Reasonings that Deep NN is not stable to small perturbation on its input:

  • Unit-level inspection methods had relatively little utility beyond confirming certain intuitions regarding the complexity of the representations learned by a deep neural network.
  • Global, network level inspection methods can be useful in the context of explaining classification decision made by the model.
  • The output layer unit of a neural network is a highly nonlinear function of its input.
  • When the output layer unit is trained with the cross-entropy loss (using the softmax activation function), it represents a conditional distribution of the label given the input (and the training set presented so far).
  • It has been argued [2] that the deep stack of non-linear layers in between the input and the output unit of a neural network are a way for the model to encode a non-local generalization prior over the input space.
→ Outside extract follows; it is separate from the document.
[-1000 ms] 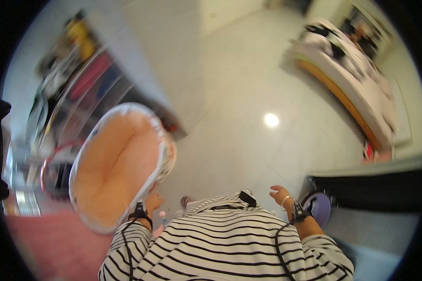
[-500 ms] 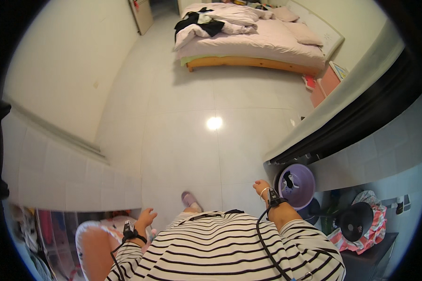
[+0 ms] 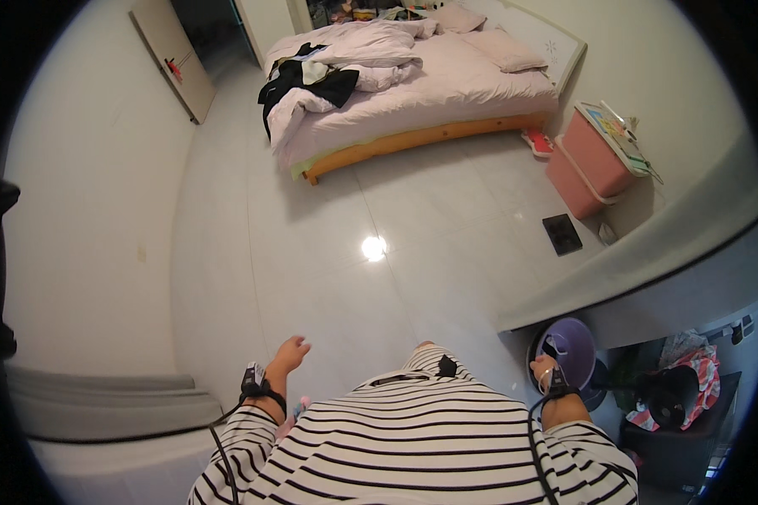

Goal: The person moves around a cluttered room, picks up a hula hoop and a water bottle, then wipes a blue stool with a cloth. They later fold several garments on a bed, including a light-colored top, a black top, and a gray shirt, placing the folded items on the bed.

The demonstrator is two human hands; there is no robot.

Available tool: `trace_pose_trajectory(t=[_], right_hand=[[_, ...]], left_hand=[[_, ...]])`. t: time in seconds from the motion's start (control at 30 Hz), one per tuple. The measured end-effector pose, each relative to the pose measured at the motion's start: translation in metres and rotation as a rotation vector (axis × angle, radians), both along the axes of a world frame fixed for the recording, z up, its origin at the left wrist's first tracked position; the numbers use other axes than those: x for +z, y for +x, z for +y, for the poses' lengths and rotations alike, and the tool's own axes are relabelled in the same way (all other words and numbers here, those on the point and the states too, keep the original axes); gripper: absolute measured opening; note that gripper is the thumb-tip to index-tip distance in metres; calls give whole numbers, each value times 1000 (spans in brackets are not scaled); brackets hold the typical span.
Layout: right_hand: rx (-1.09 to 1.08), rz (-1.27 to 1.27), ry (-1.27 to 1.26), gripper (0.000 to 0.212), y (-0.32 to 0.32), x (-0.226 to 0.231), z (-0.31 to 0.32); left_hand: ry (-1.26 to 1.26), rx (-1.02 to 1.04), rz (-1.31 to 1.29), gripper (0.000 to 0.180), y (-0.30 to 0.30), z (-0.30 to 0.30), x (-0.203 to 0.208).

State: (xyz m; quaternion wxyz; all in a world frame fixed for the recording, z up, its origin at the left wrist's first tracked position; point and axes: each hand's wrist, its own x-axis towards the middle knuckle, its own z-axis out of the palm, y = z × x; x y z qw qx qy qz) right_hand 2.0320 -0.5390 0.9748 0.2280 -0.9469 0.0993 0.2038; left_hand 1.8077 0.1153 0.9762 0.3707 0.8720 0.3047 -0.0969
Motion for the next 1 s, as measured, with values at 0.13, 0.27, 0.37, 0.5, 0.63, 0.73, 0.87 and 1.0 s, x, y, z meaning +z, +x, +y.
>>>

In other words, it is possible for the output unit to assign non-significant probabilities to regions of the input space that contain no training examples in their vicinity.
  • Such regions can represent, for instance, the same objects from different viewpoints, which are relatively far (in pixel space), but which share nonetheless both the label and the statistical structure of the original inputs.
  • It is implicit in such arguments that local generalization—in the very proximity of the training examples—works as expected.
  • This kind of smoothness prior is typically valid for computer vision problems, where imperceptibly tiny perturbations of a given image do not normally change the underlying class.
  • Based on the some experiments in the paper, however, the smoothness assumption that underlies many kernel methods does not hold.
  • Using a simple optimization procedure, the authors are able to find adversarial examples, which are obtained by imperceptibly small perturbations to a correctly classified input image, so that it is no longer classified correctly. This can never occur with smooth classifiers by their definition.
  • We found a way to traverse the manifold represented by the network in an efficient way (by optimization) and finding adversarial examples in the input space.
  • The adversarial examples represent low-probability (high-dimensional) “pockets” in the manifold, which are hard to efficiently find by simply randomly sampling the input around a given example.


  • Deep neural networks have counter-intuitive properties both with respect to the semantic meaning of individual units and with respect to their discontinuities.
  • The existence of the adversarial negatives appears to be in contradiction with the network’s ability to achieve high generalization performance.
  • Indeed, if the network can generalize well, how can it be confused by these adversarial negatives, which are indistinguishable from the regular examples?
  • The explanation is that the set of adversarial negatives is of extremely low probability, and thus is never (or rarely) observed in the test set, yet it is dense (much like the rational numbers, and so it is found near every virtually every test case.

My notes and review:

  • The formal description of how to generate adversarial examples is given.
  • Spectral analysis on stability of deep NN is also given.
  • This paper is very enlighting for two reasons: (1) Two images that we see as similar are actually can be interpreted as totally different images (objects), and vice versa, two images that we see as different are actually can be interpretated as the same; (2) The deep NN still does not see as human sees. It seems human vision is till more robust and error tolerant. What actually makes us better than deep NN in this respect?
  • Even though it is stated that such adversarial images in reality are rarely observed, it is challenging to propose algorithms that can effectively handle the adversarial examples.